Work task — Word for word, please restate the lines from the beginning of the data through the line in which "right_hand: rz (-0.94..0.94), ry" appears.

Exercise data —
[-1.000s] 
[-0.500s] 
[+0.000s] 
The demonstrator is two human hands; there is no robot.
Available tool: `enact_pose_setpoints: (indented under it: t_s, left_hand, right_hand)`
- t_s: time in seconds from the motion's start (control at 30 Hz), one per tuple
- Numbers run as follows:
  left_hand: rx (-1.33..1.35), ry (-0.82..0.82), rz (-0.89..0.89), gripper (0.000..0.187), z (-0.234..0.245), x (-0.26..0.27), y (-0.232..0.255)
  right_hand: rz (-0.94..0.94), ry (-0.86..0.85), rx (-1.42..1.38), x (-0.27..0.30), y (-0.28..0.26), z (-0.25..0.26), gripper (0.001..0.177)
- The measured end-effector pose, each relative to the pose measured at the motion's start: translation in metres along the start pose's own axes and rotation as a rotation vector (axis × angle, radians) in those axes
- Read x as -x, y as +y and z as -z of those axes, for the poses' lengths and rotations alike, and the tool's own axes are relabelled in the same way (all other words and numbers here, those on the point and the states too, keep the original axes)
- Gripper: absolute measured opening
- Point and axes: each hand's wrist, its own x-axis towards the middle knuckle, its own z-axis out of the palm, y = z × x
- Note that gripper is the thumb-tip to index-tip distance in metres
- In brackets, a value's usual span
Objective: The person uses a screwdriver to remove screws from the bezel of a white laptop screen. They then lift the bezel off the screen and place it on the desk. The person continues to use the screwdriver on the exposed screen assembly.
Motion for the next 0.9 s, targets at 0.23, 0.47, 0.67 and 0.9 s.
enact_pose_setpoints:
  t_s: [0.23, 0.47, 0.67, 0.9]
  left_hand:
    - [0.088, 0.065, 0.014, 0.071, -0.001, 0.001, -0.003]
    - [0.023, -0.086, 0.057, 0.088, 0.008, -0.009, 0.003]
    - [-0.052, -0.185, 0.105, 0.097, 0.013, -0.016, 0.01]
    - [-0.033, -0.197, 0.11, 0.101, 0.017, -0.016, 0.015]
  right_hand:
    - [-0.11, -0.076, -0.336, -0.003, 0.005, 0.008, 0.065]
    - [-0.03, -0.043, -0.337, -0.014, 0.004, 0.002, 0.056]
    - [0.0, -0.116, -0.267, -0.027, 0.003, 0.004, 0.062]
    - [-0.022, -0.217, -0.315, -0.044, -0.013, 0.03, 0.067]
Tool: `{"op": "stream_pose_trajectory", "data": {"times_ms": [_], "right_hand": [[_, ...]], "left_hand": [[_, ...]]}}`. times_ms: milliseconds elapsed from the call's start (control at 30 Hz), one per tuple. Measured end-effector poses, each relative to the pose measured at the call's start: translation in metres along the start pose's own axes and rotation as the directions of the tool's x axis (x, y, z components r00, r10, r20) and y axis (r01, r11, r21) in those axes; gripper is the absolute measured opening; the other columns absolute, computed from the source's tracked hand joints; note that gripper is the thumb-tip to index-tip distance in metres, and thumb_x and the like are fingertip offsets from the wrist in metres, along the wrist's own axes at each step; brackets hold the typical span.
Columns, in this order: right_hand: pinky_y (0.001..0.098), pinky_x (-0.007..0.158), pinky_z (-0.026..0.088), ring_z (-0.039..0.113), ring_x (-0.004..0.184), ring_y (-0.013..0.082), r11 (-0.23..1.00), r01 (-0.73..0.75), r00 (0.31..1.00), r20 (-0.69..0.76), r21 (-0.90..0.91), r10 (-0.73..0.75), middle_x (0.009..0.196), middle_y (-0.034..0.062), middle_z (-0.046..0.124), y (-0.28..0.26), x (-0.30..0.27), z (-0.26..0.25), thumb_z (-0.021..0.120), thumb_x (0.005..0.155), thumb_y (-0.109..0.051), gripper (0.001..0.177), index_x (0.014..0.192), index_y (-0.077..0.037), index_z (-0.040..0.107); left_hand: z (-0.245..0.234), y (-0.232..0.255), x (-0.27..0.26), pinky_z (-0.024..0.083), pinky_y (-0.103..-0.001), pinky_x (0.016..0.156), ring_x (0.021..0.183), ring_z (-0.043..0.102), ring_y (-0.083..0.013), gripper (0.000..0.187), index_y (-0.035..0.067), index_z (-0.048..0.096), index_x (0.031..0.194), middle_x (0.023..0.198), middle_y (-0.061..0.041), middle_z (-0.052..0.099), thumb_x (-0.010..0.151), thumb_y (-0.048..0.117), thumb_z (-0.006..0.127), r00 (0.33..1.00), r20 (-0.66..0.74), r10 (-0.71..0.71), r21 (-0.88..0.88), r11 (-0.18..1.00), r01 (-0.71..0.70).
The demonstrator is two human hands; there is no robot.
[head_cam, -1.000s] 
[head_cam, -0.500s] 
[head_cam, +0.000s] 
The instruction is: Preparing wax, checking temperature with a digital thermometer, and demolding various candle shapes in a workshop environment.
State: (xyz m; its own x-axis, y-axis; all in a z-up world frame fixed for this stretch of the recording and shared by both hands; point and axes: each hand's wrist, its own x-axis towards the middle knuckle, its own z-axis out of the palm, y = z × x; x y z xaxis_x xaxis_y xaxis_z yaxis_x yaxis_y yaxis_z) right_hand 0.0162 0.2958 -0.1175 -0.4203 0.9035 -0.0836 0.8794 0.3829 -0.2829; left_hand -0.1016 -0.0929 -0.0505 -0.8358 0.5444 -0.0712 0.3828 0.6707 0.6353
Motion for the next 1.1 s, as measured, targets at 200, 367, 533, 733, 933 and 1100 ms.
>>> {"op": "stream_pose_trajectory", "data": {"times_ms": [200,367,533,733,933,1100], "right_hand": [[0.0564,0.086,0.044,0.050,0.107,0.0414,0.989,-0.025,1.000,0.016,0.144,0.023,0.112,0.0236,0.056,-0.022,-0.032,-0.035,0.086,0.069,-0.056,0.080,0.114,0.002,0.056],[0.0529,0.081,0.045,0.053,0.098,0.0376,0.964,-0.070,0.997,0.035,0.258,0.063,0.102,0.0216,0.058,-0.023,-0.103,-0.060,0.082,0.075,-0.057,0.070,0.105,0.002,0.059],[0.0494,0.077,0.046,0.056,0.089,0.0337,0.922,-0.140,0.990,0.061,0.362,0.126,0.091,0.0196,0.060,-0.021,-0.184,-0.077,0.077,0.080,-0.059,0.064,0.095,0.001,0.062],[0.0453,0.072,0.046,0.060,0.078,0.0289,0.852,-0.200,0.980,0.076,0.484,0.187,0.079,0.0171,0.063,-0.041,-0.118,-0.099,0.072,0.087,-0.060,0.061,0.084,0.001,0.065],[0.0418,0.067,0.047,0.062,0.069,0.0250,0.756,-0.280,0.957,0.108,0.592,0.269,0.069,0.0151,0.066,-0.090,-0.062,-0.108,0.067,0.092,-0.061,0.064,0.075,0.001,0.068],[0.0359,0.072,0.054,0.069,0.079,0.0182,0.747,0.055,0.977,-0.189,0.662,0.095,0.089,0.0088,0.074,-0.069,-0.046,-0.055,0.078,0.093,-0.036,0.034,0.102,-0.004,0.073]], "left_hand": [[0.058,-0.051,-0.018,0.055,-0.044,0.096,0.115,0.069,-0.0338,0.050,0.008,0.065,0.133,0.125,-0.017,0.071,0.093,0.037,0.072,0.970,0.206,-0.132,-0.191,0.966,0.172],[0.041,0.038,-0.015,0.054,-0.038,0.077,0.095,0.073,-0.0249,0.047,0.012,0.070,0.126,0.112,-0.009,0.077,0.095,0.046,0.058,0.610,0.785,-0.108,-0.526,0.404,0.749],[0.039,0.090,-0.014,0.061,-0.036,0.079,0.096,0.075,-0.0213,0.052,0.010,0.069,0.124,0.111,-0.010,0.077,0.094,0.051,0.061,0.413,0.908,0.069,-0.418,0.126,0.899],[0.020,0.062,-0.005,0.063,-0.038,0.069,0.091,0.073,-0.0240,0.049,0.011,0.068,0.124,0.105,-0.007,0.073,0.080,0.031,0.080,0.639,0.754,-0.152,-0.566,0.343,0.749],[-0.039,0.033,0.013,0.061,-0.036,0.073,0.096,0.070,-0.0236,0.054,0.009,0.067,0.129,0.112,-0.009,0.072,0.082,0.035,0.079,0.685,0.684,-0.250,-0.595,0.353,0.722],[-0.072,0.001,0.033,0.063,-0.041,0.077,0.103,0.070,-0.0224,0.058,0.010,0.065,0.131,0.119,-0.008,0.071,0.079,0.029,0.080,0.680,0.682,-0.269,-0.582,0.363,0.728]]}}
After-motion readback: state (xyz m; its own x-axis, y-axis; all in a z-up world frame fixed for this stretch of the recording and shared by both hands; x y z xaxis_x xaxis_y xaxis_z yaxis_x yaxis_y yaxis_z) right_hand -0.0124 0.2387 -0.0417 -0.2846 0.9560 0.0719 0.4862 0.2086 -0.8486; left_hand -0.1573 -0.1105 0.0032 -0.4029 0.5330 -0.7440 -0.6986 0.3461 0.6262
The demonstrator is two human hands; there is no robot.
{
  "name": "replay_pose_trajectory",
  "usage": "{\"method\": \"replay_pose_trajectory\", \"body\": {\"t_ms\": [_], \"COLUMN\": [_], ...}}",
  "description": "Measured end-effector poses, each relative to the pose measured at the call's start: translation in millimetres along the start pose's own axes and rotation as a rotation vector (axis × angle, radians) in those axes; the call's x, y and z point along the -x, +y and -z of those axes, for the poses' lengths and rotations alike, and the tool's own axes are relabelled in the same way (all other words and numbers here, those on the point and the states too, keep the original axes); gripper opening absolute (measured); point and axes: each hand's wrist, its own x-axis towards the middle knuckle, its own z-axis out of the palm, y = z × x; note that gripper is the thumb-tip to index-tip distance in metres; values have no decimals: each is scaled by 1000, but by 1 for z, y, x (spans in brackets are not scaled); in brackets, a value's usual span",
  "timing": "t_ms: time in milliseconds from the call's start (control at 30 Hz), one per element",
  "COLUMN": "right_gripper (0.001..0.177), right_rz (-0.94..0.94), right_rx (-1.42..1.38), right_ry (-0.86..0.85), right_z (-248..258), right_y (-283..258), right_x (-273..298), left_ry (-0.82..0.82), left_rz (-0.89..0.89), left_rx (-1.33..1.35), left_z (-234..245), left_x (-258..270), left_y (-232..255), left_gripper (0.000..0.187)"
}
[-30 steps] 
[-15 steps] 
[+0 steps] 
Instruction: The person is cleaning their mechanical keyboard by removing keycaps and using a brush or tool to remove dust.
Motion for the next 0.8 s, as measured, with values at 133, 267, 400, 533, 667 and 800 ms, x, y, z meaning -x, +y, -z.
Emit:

Your solution —
[-1.000s] 
[-0.500s] 
[+0.000s] 
The demonstrator is two human hands; there is no robot.
Available tool: `enact_pose_setpoints: (indented under it: t_s, left_hand, right_hand)`
- t_s: time in seconds from the motion's start (control at 30 Hz), one per tuple
- Numbers run as follows:
  left_hand: rx (-1.33..1.35), ry (-0.82..0.82), rz (-0.89..0.89), gripper (0.000..0.187), z (-0.234..0.245), x (-0.26..0.27), y (-0.232..0.255)
  right_hand: rz (-0.94..0.94), ry (-0.86..0.85), rx (-1.42..1.38), x (-0.27..0.30), y (-0.28..0.26), z (-0.25..0.26), gripper (0.001..0.177)

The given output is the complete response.